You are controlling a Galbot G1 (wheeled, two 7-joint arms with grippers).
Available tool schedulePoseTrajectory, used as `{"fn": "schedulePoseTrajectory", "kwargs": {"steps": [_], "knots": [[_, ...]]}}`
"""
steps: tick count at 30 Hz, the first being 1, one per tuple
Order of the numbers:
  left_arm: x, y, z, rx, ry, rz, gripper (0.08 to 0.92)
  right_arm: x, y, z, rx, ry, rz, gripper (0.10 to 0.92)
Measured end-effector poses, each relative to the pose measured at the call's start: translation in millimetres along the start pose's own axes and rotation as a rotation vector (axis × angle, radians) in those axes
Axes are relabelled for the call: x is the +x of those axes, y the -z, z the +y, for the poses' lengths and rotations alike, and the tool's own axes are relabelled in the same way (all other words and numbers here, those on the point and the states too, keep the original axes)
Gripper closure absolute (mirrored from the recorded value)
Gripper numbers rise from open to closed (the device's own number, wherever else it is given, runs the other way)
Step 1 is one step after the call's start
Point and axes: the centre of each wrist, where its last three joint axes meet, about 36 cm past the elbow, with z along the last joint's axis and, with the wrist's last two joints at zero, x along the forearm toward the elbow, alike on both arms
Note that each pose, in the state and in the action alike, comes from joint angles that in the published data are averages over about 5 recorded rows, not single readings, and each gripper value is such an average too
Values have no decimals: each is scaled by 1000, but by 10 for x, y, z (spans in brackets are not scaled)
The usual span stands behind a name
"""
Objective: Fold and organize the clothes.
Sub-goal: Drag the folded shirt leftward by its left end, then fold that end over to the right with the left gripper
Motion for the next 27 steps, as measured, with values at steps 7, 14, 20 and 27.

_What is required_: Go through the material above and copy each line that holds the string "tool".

_Response to this task_:
Available tool schedulePoseTrajectory, used as `{"fn": "schedulePoseTrajectory", "kwargs": {"steps": [_], "knots": [[_, ...]]}}`
Axes are relabelled for the call: x is the +x of those axes, y the -z, z the +y, for the poses' lengths and rotations alike, and the tool's own axes are relabelled in the same way (all other words and numbers here, those on the point and the states too, keep the original axes)

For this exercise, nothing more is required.